→ **What to produce**
In the material below, find the line with "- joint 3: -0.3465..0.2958" and the line with "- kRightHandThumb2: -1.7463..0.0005", then output those two lines and every line between them, exactly.
----
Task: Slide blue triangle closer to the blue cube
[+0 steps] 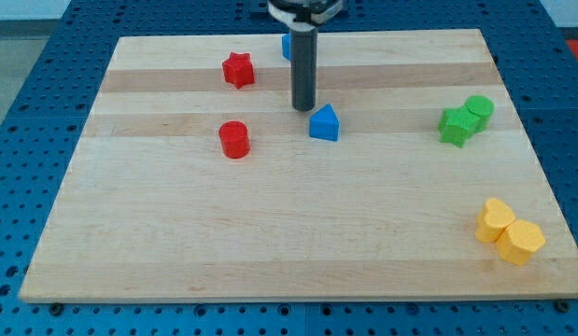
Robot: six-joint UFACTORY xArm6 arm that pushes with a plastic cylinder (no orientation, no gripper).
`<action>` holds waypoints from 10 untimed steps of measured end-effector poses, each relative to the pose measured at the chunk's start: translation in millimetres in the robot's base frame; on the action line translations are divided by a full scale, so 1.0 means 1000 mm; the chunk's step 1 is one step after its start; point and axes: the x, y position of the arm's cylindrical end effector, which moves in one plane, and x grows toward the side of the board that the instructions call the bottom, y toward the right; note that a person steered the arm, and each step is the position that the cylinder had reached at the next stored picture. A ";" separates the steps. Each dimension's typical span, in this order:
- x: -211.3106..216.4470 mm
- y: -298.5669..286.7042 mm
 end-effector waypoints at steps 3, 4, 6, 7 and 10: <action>0.071 -0.010; 0.071 0.008; 0.069 0.031; 0.060 0.044; 0.013 0.044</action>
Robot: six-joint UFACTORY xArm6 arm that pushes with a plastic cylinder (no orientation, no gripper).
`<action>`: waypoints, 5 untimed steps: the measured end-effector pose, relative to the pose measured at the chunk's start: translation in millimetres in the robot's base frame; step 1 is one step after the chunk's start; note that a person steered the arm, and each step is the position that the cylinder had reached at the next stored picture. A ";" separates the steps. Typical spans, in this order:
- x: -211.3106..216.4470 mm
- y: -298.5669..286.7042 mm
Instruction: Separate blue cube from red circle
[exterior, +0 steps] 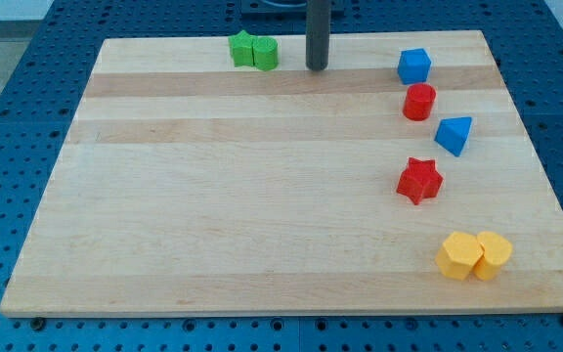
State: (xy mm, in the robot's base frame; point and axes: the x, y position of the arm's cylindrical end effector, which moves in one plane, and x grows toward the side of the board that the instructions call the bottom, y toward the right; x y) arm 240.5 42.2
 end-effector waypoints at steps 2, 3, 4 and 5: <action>4.4 82.1; 32.8 102.2; 64.3 122.5; 63.6 127.0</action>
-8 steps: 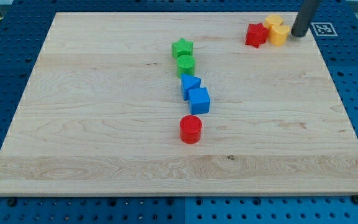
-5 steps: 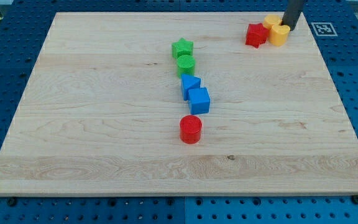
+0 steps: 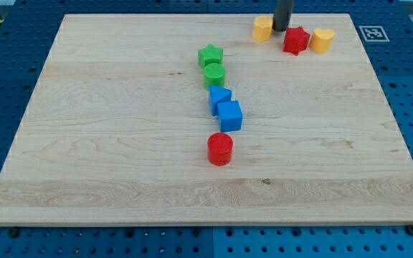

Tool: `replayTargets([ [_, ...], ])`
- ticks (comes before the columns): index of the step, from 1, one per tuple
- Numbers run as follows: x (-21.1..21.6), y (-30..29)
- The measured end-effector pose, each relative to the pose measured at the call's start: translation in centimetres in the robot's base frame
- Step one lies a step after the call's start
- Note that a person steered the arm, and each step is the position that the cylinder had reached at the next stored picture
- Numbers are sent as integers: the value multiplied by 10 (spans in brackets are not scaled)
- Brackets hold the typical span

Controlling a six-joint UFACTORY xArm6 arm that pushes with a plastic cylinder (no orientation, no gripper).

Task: Move the hexagon to the top right of green star

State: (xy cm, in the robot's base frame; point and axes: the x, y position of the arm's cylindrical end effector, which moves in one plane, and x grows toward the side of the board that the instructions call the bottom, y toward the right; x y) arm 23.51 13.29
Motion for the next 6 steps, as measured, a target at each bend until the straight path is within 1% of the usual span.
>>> replayTargets([
  [3, 0, -81],
  [5, 0, -105],
  [6, 13, -105],
])
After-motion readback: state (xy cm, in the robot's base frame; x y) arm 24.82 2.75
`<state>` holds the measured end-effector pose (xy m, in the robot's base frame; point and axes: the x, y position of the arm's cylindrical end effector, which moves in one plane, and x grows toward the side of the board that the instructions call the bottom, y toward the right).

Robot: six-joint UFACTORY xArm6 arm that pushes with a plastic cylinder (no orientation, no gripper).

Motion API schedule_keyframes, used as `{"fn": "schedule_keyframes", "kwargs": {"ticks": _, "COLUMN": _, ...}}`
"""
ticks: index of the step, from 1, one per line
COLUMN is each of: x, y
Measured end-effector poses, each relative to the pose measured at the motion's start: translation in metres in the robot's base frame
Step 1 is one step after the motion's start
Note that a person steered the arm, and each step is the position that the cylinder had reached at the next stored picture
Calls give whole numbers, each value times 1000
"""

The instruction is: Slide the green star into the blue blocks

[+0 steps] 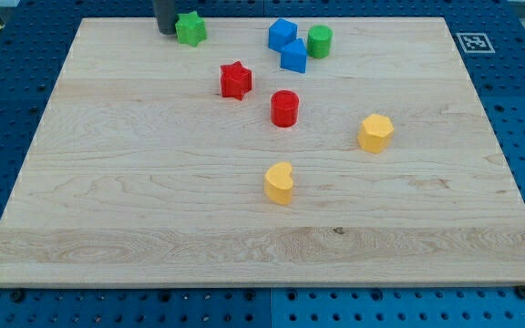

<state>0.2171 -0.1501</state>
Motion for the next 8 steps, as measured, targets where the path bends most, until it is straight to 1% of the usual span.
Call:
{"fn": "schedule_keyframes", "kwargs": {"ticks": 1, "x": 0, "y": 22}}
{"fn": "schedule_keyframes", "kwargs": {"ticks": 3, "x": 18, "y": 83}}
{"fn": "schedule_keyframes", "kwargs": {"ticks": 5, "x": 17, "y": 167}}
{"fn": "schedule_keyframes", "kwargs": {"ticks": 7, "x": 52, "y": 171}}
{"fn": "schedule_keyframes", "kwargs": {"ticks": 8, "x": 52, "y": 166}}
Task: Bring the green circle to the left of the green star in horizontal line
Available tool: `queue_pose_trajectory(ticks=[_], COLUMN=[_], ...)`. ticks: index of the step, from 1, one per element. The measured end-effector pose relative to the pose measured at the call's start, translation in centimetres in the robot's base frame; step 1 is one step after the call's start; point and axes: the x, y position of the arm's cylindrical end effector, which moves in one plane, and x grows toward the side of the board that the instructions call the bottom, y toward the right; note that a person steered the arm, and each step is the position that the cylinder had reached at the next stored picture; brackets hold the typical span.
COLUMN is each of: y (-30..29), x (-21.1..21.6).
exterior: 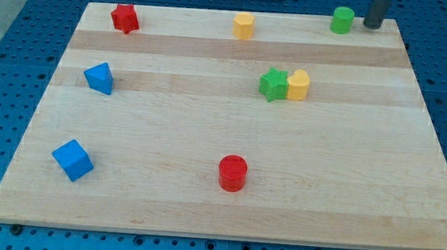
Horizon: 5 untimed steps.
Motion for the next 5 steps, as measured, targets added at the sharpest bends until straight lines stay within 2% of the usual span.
queue_pose_trajectory(ticks=[2,5], y=[-2.1,-10.6], x=[-1.2,-0.3])
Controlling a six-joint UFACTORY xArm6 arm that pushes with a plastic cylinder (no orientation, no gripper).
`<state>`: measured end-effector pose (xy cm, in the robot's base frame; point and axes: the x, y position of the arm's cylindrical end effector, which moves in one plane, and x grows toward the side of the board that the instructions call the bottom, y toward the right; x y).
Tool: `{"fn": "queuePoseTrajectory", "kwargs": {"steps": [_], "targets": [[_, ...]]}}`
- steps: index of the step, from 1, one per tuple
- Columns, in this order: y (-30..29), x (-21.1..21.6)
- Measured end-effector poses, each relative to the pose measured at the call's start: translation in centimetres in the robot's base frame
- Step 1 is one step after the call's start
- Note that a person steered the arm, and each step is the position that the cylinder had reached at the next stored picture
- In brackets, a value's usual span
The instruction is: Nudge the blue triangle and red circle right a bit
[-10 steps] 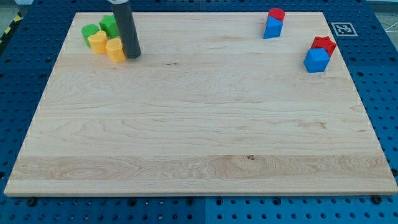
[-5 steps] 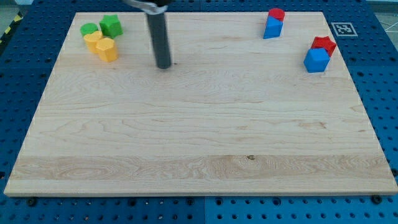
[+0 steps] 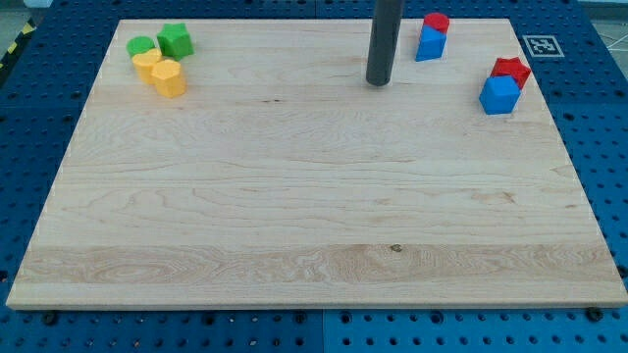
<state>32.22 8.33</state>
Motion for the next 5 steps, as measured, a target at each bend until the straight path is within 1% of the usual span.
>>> {"fn": "queuePoseTrajectory", "kwargs": {"steps": [1, 2, 3, 4, 5], "targets": [[0.4, -0.6], [0.4, -2.8], [1.4, -8.5], [2.5, -8.7], [6.5, -8.7]]}}
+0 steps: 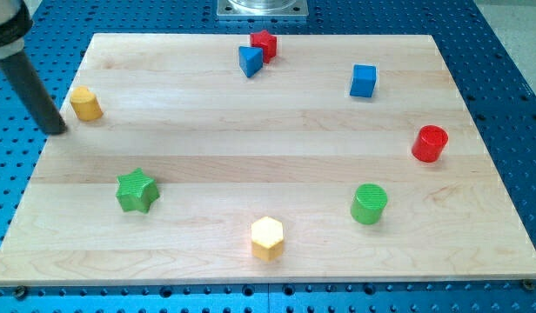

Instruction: Push heart into triangle

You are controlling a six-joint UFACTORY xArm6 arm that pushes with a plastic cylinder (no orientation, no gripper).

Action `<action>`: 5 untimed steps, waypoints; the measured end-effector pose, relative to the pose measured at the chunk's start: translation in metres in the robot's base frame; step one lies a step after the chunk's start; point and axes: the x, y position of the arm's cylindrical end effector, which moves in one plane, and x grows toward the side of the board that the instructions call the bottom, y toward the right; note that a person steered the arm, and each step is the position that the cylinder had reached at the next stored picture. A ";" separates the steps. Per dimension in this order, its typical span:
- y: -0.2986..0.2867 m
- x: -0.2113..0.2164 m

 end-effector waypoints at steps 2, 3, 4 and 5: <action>0.187 -0.060; 0.095 -0.038; 0.068 -0.047; 0.176 -0.076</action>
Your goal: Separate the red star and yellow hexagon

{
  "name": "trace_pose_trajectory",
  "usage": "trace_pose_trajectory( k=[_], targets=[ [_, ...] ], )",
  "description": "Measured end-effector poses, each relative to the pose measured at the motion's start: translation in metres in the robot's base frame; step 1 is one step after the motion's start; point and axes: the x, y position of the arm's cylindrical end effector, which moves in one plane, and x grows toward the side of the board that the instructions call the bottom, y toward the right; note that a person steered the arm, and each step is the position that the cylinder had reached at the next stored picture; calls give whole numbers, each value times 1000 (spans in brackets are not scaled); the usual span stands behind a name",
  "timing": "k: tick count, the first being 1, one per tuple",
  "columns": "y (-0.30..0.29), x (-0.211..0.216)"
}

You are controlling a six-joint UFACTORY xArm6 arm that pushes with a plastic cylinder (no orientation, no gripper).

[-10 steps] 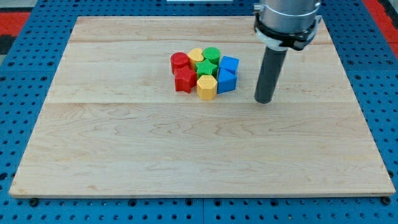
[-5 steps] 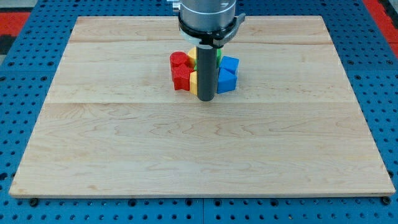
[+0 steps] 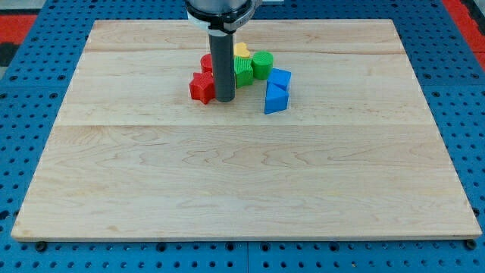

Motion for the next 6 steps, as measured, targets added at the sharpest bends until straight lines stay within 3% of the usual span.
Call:
trace_pose_trajectory(
  k=[3,6],
  targets=[
    [9,-6],
    [-39,-47]
  ],
)
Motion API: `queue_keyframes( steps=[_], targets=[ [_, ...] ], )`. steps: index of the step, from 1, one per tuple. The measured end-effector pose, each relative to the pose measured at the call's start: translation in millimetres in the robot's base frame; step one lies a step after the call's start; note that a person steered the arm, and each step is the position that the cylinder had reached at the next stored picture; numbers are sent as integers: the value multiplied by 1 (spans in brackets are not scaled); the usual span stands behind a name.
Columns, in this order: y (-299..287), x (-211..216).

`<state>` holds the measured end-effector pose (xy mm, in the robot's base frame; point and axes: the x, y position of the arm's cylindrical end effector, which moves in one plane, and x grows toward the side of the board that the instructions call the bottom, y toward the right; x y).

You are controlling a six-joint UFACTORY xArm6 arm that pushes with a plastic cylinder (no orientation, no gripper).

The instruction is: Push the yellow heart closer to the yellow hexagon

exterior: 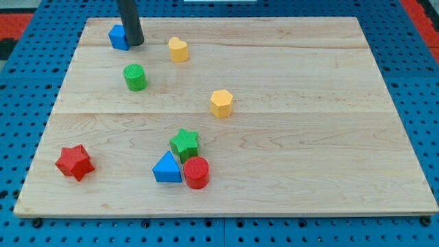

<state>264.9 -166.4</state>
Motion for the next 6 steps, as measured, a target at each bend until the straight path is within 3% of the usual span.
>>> queue_keyframes(
  steps=[2,3,4,5,6],
  targets=[
    [6,3],
    [10,33],
    [38,71],
    [103,79],
    [79,38]
  ],
)
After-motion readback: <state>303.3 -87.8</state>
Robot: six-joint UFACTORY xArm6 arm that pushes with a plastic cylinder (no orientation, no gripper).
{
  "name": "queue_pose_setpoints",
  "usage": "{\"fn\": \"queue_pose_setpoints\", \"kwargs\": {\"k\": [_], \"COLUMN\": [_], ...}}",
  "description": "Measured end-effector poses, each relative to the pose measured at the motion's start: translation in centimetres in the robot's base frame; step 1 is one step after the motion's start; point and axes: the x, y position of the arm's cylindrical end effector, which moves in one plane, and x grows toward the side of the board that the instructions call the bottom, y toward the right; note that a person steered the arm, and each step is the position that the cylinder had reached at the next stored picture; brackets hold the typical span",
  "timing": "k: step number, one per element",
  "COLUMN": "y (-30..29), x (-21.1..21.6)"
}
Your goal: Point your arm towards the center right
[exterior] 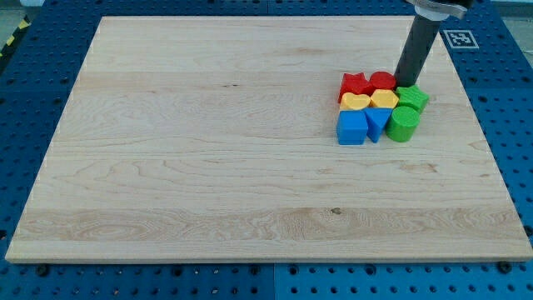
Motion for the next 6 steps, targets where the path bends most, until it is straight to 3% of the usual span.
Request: {"fn": "queue_pose_setpoints", "kwargs": {"k": [3,6], "y": [4.5,4.8], "x": [1.3,8.4]}}
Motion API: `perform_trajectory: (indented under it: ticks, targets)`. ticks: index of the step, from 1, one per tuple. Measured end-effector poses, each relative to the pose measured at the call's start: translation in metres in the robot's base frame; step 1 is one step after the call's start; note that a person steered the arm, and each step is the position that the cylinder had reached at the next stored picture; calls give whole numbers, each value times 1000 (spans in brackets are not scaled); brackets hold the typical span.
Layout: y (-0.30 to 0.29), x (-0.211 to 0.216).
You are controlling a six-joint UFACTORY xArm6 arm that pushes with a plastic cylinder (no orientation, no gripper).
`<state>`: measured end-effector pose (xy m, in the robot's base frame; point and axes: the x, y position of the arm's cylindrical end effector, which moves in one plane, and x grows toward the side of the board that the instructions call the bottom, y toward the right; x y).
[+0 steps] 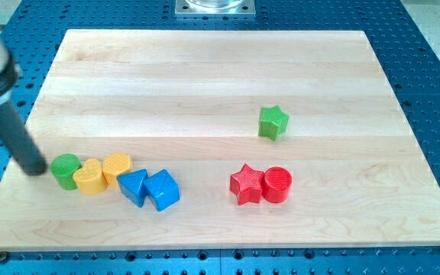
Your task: Separate the green circle from the yellow blocks
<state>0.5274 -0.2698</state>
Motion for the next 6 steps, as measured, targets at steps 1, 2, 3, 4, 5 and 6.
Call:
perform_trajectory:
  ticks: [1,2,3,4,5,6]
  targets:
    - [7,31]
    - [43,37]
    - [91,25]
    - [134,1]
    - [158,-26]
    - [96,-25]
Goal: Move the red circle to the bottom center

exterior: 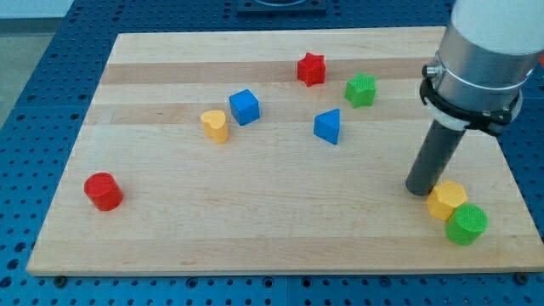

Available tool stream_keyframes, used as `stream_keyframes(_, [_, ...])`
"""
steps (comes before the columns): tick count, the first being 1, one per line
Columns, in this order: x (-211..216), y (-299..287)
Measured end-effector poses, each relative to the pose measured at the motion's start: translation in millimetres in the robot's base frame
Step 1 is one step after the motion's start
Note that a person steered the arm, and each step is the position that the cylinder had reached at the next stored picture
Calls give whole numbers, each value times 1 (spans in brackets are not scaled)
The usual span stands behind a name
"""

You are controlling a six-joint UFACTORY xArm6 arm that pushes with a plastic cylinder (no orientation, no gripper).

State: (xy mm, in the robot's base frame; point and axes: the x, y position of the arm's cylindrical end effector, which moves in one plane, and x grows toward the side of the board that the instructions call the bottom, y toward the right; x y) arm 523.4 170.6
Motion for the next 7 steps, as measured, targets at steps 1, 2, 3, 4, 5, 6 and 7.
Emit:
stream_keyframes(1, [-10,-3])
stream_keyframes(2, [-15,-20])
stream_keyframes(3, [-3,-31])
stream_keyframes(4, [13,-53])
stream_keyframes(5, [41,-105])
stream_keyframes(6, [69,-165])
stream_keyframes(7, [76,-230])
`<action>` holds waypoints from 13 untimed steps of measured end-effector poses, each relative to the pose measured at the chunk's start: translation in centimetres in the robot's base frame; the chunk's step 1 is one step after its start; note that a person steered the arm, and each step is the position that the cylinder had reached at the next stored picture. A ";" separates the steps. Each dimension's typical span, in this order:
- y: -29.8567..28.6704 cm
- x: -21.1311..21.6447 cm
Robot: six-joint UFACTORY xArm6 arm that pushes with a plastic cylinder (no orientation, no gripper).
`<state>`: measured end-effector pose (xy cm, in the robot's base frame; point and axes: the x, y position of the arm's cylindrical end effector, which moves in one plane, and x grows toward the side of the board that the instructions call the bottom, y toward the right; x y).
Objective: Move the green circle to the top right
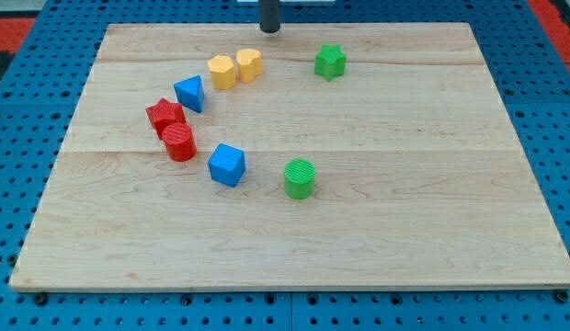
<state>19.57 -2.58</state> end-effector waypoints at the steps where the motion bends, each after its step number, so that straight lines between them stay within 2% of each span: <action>1: -0.4 0.0; 4: -0.5 0.7; 6: 2.3 5.9; 7: 2.0 10.2; 8: 11.1 9.1; 9: 17.1 4.7; 10: 12.5 9.3; 11: 6.8 4.7; 12: 6.0 0.5; 13: 12.4 -0.3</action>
<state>19.30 9.81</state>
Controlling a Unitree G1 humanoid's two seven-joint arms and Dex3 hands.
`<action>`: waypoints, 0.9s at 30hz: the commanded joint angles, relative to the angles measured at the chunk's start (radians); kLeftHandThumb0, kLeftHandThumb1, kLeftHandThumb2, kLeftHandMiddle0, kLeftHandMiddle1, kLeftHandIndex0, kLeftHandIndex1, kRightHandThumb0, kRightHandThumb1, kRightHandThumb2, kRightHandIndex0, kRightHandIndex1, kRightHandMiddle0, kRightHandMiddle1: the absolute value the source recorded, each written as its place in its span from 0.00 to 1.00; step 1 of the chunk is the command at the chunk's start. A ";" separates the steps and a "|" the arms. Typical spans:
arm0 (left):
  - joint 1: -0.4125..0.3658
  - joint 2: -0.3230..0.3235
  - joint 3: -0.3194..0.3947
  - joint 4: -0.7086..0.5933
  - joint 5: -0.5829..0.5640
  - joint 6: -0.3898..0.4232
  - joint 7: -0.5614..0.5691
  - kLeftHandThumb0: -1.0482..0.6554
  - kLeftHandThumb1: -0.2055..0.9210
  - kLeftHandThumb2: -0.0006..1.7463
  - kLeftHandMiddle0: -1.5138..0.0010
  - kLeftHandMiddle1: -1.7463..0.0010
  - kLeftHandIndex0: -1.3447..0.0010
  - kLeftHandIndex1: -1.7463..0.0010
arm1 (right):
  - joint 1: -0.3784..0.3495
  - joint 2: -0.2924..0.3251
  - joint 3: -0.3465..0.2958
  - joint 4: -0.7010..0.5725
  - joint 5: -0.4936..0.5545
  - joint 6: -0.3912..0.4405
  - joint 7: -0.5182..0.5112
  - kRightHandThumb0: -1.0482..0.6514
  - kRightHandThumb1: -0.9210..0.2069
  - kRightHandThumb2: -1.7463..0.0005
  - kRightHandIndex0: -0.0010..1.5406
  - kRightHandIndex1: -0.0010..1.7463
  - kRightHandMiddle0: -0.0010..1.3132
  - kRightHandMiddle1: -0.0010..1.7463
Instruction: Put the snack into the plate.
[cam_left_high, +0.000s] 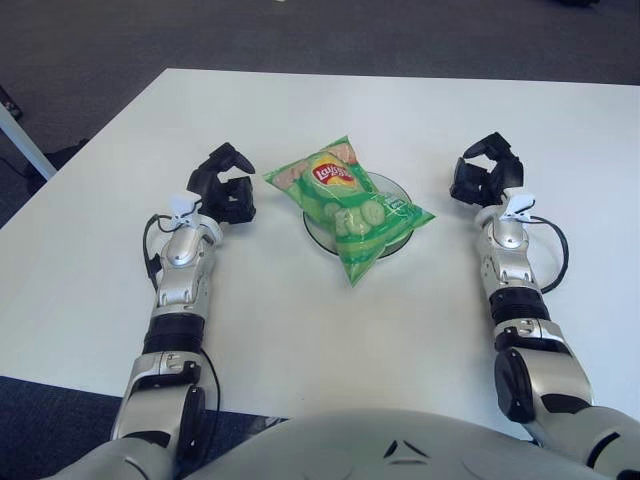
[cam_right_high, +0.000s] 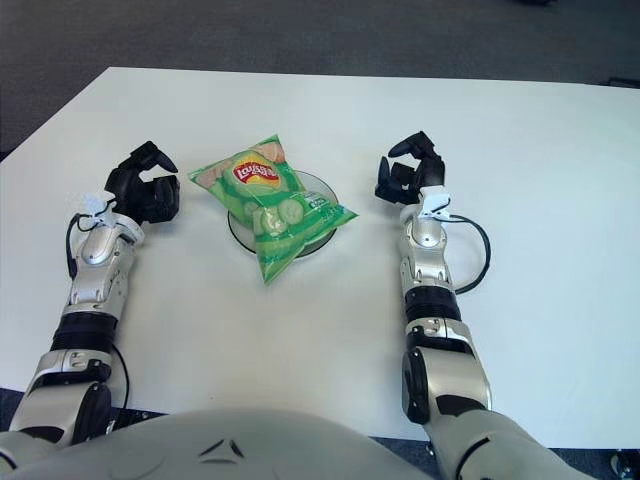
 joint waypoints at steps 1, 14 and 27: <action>0.110 -0.067 -0.017 0.074 0.001 -0.018 -0.003 0.34 0.48 0.74 0.14 0.00 0.56 0.00 | 0.072 0.019 -0.002 0.106 -0.012 -0.070 -0.012 0.34 0.49 0.28 0.85 1.00 0.44 1.00; 0.098 -0.075 -0.023 0.104 0.009 -0.047 0.001 0.34 0.47 0.75 0.14 0.00 0.55 0.00 | 0.045 0.004 -0.002 0.176 0.011 -0.066 0.016 0.34 0.50 0.27 0.84 1.00 0.44 1.00; 0.064 -0.067 -0.013 0.139 0.009 -0.027 0.020 0.34 0.48 0.74 0.14 0.00 0.56 0.00 | 0.053 0.002 -0.009 0.110 0.063 0.091 0.088 0.34 0.48 0.29 0.85 1.00 0.43 1.00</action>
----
→ **Completed exercise**
  - joint 3: -0.3465..0.2958
  - joint 4: -0.7010..0.5725
  - joint 5: -0.4936..0.5545
  - joint 6: -0.3912..0.4405
  - joint 7: -0.5182..0.5112
  - kRightHandThumb0: -1.0482..0.6514
  - kRightHandThumb1: -0.9210..0.2069
  - kRightHandThumb2: -1.7463..0.0005

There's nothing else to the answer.